Interest rate cuts are beginning to look like a mirage: the closer we seem to get to them the more they seem to recede into the distance. Bank of England governor Andrew Bailey may have hinted this week that UK rates could soon be cut regardless of what happens in the United States, where strong jobs data is putting off the Federal Reserve from cutting rates, but this morning’s inflation data will not encourage an early cut.
While the Consumer Prices Index (CPI) did fall in March, from 3.4 per cent to 3.2 per cent, this was less than the fall which was expected. The rise in road fuel prices largely cancelled out a drop in food prices.
CPI should go down much more substantially next month, as April’s fall in the energy price cap comes into the figures, but looking further ahead the outlook is far from benign. Iran’s attack on Israel over the weekend, and possible Israeli response, has reignited the situation in the Middle East, coming on top of cuts in oil production by Opec countries. Moreover, a wet winter has caused problems for UK and European farmers, which could see a rebound in food prices.
I am not a great fan of the concept of ‘core’ inflation – which strips out supposedly more volatile food and energy prices. How can an inflation index claim to be ‘core’ when it excludes two of the biggest expenses for households? Nevertheless, the Bank of England will be looking at this measure, which remains significantly higher than CPI, at 4.7 per cent, down just 0.1 per cent from February.

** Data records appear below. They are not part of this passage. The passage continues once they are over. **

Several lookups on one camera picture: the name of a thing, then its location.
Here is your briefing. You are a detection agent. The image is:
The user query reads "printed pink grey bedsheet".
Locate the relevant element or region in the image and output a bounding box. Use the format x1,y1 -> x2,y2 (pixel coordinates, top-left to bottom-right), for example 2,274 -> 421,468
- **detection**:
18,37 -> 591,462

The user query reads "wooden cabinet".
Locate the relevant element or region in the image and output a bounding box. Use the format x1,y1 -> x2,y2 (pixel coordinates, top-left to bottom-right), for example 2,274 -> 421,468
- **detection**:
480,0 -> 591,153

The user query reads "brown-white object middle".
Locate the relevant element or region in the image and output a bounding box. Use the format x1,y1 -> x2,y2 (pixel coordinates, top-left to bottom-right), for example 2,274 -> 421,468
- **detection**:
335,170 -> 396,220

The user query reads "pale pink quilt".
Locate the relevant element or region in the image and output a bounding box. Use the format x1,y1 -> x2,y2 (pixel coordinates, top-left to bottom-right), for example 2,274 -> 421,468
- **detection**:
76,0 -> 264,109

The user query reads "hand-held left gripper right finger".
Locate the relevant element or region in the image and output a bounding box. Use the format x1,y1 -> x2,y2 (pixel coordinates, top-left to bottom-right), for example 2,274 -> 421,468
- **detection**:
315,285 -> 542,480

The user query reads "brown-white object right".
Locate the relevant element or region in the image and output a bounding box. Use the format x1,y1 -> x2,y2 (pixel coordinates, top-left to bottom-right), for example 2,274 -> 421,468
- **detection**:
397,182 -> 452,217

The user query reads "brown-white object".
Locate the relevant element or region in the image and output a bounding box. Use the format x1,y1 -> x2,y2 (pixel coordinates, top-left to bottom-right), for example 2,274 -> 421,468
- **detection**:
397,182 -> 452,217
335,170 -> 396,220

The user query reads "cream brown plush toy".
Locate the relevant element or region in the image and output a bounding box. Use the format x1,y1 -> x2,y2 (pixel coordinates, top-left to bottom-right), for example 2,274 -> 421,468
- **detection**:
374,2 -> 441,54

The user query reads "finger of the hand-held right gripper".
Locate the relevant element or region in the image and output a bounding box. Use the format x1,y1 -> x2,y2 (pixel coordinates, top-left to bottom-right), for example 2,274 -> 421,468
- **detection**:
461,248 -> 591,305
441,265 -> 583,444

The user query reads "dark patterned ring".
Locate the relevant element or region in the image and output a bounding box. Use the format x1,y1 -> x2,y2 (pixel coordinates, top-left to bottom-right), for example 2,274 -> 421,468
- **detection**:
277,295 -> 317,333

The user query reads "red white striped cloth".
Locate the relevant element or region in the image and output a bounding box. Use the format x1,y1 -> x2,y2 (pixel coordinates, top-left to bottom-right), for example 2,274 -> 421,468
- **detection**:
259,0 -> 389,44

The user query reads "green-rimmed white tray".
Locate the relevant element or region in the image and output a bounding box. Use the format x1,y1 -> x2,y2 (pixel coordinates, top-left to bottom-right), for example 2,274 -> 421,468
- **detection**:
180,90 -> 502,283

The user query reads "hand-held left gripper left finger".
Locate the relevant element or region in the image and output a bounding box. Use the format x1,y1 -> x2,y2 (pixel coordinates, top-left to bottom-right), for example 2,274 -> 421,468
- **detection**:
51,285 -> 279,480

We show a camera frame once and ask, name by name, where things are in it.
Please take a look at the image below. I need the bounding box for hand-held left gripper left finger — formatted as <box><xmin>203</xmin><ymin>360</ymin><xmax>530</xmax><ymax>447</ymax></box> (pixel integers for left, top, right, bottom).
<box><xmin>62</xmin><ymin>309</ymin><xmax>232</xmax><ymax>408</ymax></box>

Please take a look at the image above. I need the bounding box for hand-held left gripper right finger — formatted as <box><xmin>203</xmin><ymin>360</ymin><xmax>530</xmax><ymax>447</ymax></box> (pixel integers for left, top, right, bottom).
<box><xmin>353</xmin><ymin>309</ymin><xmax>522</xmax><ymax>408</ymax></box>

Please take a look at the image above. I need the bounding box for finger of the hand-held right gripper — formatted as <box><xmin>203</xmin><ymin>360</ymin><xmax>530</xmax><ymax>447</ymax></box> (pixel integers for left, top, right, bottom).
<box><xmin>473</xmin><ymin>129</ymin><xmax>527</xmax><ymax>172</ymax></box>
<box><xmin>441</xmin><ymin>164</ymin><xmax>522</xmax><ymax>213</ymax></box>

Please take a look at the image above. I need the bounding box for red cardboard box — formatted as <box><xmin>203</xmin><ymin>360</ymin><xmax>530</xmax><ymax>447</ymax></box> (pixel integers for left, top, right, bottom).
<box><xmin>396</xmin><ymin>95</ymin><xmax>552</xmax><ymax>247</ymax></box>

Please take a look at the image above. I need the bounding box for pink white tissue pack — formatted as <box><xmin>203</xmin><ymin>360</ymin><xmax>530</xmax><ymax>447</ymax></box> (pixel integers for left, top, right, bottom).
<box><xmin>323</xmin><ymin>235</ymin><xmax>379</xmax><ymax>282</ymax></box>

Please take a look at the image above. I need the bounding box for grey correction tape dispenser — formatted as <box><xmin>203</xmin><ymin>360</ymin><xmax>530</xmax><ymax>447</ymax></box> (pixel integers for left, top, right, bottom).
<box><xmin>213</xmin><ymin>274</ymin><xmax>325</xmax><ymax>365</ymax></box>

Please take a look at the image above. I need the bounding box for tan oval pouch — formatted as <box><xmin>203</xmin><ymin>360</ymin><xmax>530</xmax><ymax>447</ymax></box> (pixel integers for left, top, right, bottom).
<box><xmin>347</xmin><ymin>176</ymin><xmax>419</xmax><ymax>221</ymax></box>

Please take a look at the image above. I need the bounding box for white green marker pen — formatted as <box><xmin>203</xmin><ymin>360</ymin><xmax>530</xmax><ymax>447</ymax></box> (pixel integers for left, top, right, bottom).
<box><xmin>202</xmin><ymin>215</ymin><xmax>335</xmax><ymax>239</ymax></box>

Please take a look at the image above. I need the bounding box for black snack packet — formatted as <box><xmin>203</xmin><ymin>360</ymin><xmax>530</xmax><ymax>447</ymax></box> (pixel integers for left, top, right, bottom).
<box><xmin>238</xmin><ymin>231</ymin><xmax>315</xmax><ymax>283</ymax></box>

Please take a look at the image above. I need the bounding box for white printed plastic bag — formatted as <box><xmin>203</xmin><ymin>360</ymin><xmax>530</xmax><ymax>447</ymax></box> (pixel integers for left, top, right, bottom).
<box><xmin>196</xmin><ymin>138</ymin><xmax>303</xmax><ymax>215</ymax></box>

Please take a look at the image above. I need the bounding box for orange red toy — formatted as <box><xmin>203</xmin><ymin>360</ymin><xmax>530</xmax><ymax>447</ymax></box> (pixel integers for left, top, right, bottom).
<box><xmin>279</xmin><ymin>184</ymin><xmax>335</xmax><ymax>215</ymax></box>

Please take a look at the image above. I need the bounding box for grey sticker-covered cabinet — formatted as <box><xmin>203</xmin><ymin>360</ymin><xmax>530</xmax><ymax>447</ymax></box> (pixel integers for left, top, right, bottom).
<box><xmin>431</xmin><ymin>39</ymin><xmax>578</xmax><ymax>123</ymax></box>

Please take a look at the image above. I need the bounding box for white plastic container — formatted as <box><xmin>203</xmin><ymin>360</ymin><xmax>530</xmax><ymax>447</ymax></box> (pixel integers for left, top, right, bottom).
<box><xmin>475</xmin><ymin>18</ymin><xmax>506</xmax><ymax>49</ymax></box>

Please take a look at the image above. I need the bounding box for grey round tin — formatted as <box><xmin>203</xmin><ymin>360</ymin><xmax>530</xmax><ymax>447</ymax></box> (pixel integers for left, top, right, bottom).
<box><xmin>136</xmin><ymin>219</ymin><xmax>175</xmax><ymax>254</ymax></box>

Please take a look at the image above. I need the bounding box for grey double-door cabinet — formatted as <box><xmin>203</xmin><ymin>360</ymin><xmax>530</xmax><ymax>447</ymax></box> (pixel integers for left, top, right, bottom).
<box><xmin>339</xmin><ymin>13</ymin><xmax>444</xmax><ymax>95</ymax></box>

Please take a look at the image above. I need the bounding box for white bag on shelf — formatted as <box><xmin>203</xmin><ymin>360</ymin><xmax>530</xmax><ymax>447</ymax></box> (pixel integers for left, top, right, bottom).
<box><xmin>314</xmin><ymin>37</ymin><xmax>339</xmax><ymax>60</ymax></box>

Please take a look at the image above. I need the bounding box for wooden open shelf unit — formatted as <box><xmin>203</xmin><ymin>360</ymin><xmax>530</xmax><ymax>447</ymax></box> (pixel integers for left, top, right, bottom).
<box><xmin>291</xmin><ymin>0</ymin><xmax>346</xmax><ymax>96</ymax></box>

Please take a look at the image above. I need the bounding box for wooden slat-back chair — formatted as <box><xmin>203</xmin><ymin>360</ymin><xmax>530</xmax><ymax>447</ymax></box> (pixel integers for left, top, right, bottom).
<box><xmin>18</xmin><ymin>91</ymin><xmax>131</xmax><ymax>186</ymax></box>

Moreover, housing costs are still on the rise: owner occupied housing costs are rising at a rate of 6.3 per cent. That might explain why many younger people with mortgages are still feeling very much in a cost-of-living crisis in spite of earnings apparently growing healthily (earnings are up nearly two percent in real terms over the past year).
The inflation spike which followed the pandemic, and which was further fuelled by the leap in energy prices after the Russian invasion of Ukraine, may be behind us, but it is looking far from certain that inflation will settle for long around the Bank of England’s target of 2 per cent. UK households may have to get used to the idea that interest rates are not going back to near-zero rates any time soon.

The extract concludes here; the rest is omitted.